After considering the above problems, the test engineer should re-evaluate the types of test probes, modify the test documents to better determine the location of test points, and even change the requirements for operators.

automatic detection

In some cases, automatic detection will be needed, for example, when it is difficult to detect PCB manually, or when the test speed is greatly reduced due to the technical level of operators, the automatic method should be considered.

Automatic detection can eliminate human error, reduce the possibility of short circuit at several test points and speed up the test operation. However, we should be aware that automatic detection may have some limitations, which vary according to the design of the supplier, including:

Area of UUT

Number of synchronous detectors

How close are the two test sites?

Test the positioning accuracy of the probe

Can the system detect UUT on both sides?

How fast does the probe move to the next test point?

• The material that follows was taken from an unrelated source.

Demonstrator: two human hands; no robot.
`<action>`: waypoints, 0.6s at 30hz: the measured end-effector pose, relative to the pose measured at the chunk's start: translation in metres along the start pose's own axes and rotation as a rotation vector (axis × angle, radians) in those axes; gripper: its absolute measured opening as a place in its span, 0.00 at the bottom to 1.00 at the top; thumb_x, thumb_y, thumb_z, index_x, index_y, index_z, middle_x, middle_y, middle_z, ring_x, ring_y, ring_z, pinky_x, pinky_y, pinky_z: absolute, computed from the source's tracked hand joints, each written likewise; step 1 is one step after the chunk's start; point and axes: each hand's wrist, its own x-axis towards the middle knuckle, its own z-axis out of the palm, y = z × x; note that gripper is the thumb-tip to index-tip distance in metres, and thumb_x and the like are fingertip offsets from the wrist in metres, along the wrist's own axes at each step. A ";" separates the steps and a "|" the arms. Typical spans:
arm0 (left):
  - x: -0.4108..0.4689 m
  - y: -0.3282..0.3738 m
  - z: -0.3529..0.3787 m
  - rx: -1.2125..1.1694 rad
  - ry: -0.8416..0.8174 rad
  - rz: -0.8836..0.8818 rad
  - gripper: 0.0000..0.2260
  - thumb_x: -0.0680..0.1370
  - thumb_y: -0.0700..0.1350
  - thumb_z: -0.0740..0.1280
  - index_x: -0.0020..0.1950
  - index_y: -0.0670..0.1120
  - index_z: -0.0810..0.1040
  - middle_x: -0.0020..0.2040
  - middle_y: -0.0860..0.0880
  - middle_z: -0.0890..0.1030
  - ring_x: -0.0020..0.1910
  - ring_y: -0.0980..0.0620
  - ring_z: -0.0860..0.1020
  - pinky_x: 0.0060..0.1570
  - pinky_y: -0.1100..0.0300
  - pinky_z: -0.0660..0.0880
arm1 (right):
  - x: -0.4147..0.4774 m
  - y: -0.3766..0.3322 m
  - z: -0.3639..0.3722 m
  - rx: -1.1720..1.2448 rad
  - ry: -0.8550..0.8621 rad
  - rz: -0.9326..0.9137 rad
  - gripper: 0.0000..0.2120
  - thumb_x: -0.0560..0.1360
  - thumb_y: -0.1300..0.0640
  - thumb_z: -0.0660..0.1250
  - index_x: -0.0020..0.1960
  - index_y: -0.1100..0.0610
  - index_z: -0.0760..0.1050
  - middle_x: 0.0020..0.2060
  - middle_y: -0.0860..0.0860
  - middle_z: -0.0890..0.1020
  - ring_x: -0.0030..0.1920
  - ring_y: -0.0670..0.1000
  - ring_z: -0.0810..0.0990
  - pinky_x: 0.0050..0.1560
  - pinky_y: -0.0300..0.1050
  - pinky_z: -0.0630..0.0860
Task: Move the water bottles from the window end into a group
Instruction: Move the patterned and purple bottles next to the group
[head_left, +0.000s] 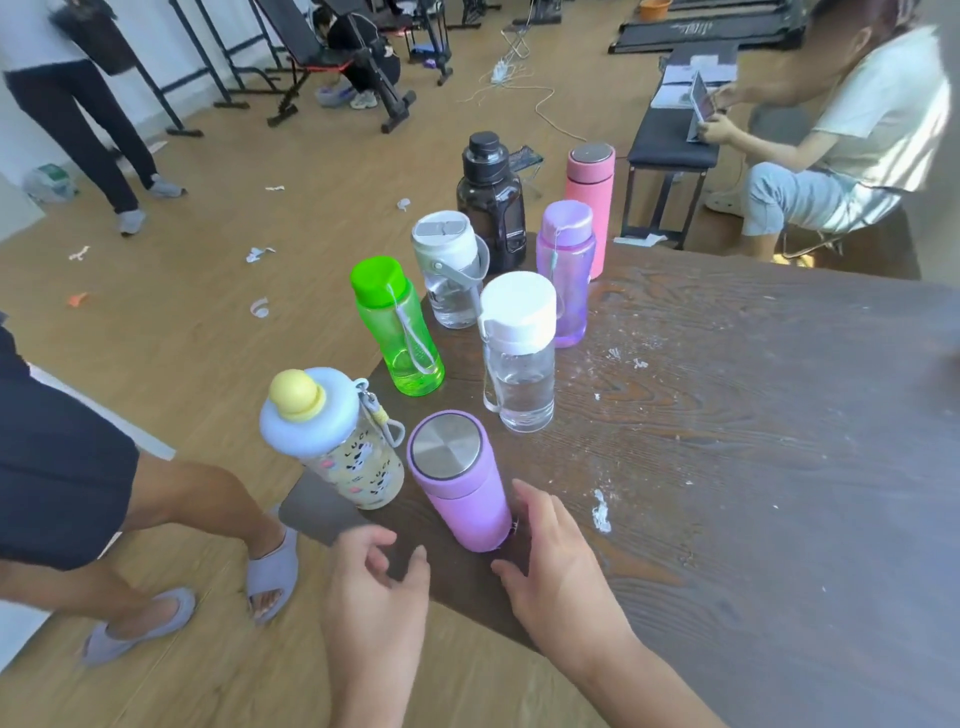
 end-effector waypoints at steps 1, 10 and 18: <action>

What is the actual spacing required by the probe system? Generally speaking, it is larger than the off-line functional test system.

Automatic inspection usually does not use the needle bed fixture to touch other test points, which is generally slower than the production line, so it may take two steps: if the detector is only used for diagnosis, the traditional function test system can be considered on the production line, and the detector can be placed next to the production line as a diagnosis system; If the purpose of the detector is UUT calibration, then the only real solution is to use multiple systems, which is much faster than manual operation.

How to integrate into the production line is also a key issue that must be studied. Is there room on the production line? Can the system be connected to the conveyor belt? Fortunately, many new detection systems are compatible with the SMEMA standard, so they can work in an online environment.

Boundary scanning

This technology should be discussed as early as the product design stage because it requires special components to perform this task. In UUT with digital circuit as the main body, devices supporting IEEE 1 194 (Boundary Scan) can be purchased, so that most diagnosis problems can be solved with little or no detection. Boundary scan will reduce the overall function of UUT, because it will increase the area of each compatible device (4 ~ 5 pins and some wires per chip), so the principle of choosing this technology is to improve the diagnosis result at cost. It should be remembered that boundary scan can be used to program flash memory and PLD devices on UUT, which further increases the reason for choosing this test method.

How to deal with a limited design?

If the UUT design has been completed and finalized, the options at this time are limited. Of course, you can also ask for changes in the next revision or new product, but process improvement always takes some time, and you still have to deal with the current situation.